Species of flowering plant

Zephyranthes tubispatha, synonym Habranthus tubispathus, the Rio Grande copperlily or Barbados snowdrop, is a species of flowering plant in the family Amaryllidaceae. It is a perennial bulb native to southern South America (Brazil, Argentina, Paraguay and Uruguay). It is widely cultivated as an ornamental and reportedly naturalized in the southeastern United States (Texas, Louisiana, Mississippi, Alabama, Georgia, Florida), much of the West Indies as well as Bermuda, eastern Mexico, India, Easter Island, and central Chile.

==Description==
Flowers are produced sporadically during late summer and autumn, singly on stems 10 to 20 cm tall. Flowers are usually yellow with copper tones on the outside, with tepals about 3 cm long, fused for a short distance at the base to form a tube.

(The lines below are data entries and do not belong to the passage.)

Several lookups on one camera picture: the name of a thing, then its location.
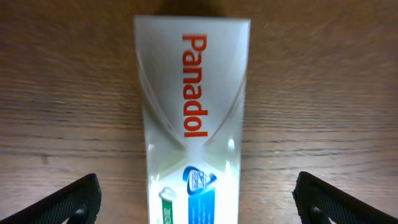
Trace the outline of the white Panadol box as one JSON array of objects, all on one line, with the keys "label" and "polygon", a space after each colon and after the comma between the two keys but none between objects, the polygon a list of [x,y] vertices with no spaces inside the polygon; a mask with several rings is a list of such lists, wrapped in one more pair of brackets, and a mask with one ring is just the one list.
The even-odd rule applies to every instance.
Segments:
[{"label": "white Panadol box", "polygon": [[150,223],[237,223],[251,22],[136,16]]}]

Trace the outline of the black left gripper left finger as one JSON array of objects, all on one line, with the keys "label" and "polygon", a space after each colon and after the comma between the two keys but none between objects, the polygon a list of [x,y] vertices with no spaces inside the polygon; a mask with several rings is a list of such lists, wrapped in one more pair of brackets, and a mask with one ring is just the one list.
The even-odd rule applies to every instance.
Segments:
[{"label": "black left gripper left finger", "polygon": [[88,174],[1,223],[94,223],[101,206],[96,174]]}]

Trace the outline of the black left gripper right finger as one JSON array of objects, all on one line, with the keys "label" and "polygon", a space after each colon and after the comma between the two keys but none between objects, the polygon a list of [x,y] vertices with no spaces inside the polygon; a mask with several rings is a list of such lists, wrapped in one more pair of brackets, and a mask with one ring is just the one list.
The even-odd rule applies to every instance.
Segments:
[{"label": "black left gripper right finger", "polygon": [[354,198],[308,172],[299,173],[292,194],[298,215],[304,224],[397,224],[397,218]]}]

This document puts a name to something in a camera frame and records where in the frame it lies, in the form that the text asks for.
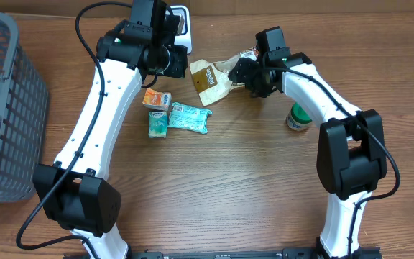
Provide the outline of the orange tissue pack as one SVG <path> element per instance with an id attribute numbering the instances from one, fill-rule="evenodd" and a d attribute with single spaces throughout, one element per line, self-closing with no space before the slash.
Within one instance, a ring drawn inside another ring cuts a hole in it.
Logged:
<path id="1" fill-rule="evenodd" d="M 151 88 L 145 91 L 143 98 L 143 105 L 149 109 L 157 111 L 168 111 L 170 103 L 172 101 L 172 95 L 169 92 L 158 92 Z"/>

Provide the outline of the beige brown snack bag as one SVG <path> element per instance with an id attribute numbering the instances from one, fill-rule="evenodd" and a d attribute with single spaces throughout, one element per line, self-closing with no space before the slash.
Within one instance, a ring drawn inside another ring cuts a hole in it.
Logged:
<path id="1" fill-rule="evenodd" d="M 231 90 L 245 87 L 243 83 L 234 83 L 229 73 L 240 58 L 256 61 L 258 50 L 252 47 L 241 51 L 225 61 L 208 62 L 201 59 L 189 65 L 193 84 L 203 106 L 211 105 L 226 97 Z"/>

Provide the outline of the green lid jar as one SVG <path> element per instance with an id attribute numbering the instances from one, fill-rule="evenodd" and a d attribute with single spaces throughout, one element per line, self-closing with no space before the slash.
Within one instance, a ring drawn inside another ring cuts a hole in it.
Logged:
<path id="1" fill-rule="evenodd" d="M 294 103 L 287 115 L 286 122 L 290 129 L 303 131 L 310 127 L 312 119 L 298 103 Z"/>

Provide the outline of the teal tissue pack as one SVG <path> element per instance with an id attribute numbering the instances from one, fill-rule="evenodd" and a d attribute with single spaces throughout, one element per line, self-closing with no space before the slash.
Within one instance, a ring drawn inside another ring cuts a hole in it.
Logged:
<path id="1" fill-rule="evenodd" d="M 167 136 L 167 112 L 149 112 L 149 132 L 150 138 L 166 138 Z"/>

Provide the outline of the teal wipes packet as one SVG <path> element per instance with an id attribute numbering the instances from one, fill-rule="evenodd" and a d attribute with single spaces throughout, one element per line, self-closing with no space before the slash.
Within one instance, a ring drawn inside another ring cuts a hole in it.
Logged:
<path id="1" fill-rule="evenodd" d="M 172 103 L 168 127 L 190 130 L 193 132 L 207 134 L 207 119 L 212 115 L 209 109 L 188 106 L 178 102 Z"/>

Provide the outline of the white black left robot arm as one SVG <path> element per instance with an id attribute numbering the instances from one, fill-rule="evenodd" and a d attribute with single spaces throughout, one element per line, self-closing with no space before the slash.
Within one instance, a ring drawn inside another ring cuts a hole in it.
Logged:
<path id="1" fill-rule="evenodd" d="M 77 124 L 52 165 L 38 165 L 33 183 L 38 210 L 80 240 L 90 258 L 130 258 L 116 221 L 121 194 L 109 184 L 116 139 L 145 78 L 183 78 L 192 49 L 185 6 L 134 1 L 128 19 L 89 50 L 93 85 Z"/>

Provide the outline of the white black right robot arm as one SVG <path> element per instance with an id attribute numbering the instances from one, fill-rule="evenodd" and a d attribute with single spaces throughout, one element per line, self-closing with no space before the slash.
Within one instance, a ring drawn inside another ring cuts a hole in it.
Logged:
<path id="1" fill-rule="evenodd" d="M 381 116 L 363 111 L 337 94 L 304 53 L 292 54 L 283 31 L 256 34 L 256 59 L 240 58 L 229 73 L 253 96 L 275 91 L 292 98 L 303 120 L 319 128 L 316 170 L 328 192 L 323 230 L 308 252 L 284 249 L 284 258 L 381 258 L 378 248 L 362 248 L 358 235 L 368 199 L 387 173 Z"/>

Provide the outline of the white barcode scanner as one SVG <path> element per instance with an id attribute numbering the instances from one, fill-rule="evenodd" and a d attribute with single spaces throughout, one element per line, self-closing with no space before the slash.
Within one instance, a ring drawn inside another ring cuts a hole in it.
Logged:
<path id="1" fill-rule="evenodd" d="M 182 17 L 184 21 L 181 34 L 175 37 L 175 44 L 187 47 L 187 53 L 190 55 L 193 49 L 190 24 L 190 11 L 186 6 L 183 5 L 172 5 L 171 8 L 173 10 L 174 15 Z"/>

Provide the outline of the dark grey plastic basket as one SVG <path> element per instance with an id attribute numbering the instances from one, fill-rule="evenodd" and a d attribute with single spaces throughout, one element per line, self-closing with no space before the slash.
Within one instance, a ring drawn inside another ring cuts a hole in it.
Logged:
<path id="1" fill-rule="evenodd" d="M 40 161 L 47 86 L 19 44 L 19 28 L 0 12 L 0 203 L 29 199 Z"/>

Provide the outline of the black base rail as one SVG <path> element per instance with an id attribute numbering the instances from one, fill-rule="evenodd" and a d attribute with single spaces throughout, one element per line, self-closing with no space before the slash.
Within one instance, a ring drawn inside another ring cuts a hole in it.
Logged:
<path id="1" fill-rule="evenodd" d="M 314 248 L 285 248 L 281 251 L 217 252 L 217 253 L 131 253 L 131 259 L 323 259 L 328 258 Z"/>

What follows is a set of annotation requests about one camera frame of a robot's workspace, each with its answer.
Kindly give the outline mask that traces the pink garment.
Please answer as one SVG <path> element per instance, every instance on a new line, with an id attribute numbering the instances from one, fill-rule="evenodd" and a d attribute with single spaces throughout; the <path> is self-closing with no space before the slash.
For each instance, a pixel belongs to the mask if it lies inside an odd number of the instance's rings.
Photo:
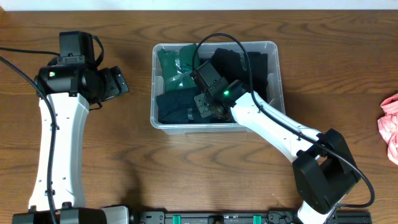
<path id="1" fill-rule="evenodd" d="M 379 133 L 387 143 L 387 157 L 397 165 L 397 94 L 380 104 L 384 116 L 377 120 Z"/>

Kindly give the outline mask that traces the dark navy garment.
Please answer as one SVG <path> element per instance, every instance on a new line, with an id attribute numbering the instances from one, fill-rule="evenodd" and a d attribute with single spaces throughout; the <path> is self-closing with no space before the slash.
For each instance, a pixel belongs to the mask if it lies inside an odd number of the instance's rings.
<path id="1" fill-rule="evenodd" d="M 221 123 L 216 115 L 202 118 L 194 97 L 201 91 L 196 88 L 168 91 L 156 97 L 158 121 L 161 124 Z"/>

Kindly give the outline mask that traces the dark green garment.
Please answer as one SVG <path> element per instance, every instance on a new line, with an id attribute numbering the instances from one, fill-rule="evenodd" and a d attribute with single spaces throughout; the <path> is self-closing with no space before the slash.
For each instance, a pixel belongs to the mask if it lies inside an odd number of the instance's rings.
<path id="1" fill-rule="evenodd" d="M 190 44 L 177 50 L 160 49 L 157 52 L 162 68 L 165 92 L 196 87 L 190 76 L 196 47 L 196 44 Z"/>

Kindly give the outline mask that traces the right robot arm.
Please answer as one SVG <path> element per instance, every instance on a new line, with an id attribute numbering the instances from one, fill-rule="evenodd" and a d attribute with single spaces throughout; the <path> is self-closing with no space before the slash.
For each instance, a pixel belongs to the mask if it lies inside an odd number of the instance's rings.
<path id="1" fill-rule="evenodd" d="M 344 137 L 334 129 L 321 133 L 308 128 L 264 101 L 241 80 L 229 83 L 210 62 L 191 78 L 201 93 L 195 103 L 202 116 L 215 114 L 254 131 L 291 163 L 303 204 L 301 223 L 327 223 L 344 196 L 360 181 Z"/>

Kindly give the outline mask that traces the black garment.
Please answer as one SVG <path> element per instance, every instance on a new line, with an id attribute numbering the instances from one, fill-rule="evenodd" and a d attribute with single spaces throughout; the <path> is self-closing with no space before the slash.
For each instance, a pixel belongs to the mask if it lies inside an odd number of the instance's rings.
<path id="1" fill-rule="evenodd" d="M 250 90 L 247 85 L 228 86 L 213 97 L 211 108 L 214 113 L 225 120 L 244 124 L 245 120 L 255 120 L 259 115 L 261 102 L 267 102 L 267 90 Z"/>
<path id="2" fill-rule="evenodd" d="M 260 52 L 248 52 L 251 64 L 253 88 L 257 91 L 267 90 L 268 55 Z M 249 85 L 249 73 L 244 57 L 238 52 L 218 48 L 210 59 L 215 70 L 229 83 L 240 80 Z"/>

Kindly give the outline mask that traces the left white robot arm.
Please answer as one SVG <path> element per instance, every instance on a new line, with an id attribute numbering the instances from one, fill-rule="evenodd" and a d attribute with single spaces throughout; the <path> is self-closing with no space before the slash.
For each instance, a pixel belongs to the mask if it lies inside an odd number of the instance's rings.
<path id="1" fill-rule="evenodd" d="M 83 132 L 90 106 L 129 91 L 119 67 L 99 69 L 99 38 L 62 32 L 60 52 L 32 80 L 39 96 L 42 134 L 35 187 L 26 213 L 13 223 L 129 223 L 129 209 L 87 208 L 81 180 Z"/>

As with all former Habranthus species, the flowers are not upright on the stem but held at a slight angle. The leaves are not normally present at flowering time, appearing later; they are narrowly linear.

==Chemical composition==

Contains toxic lycorine.

==Cultivation==
Zephyranthes tubispatha tolerates some frost down to 0 C if planted in a sheltered sunny position, but will not survive being frozen. It seeds freely. A form with pinkish flowers is grown as var. rosea, but may be a hybrid.

Z. tubispatha has gained the Royal Horticultural Society's Award of Garden Merit.
The name Habranthus andersonii is commonly found in horticultural sources.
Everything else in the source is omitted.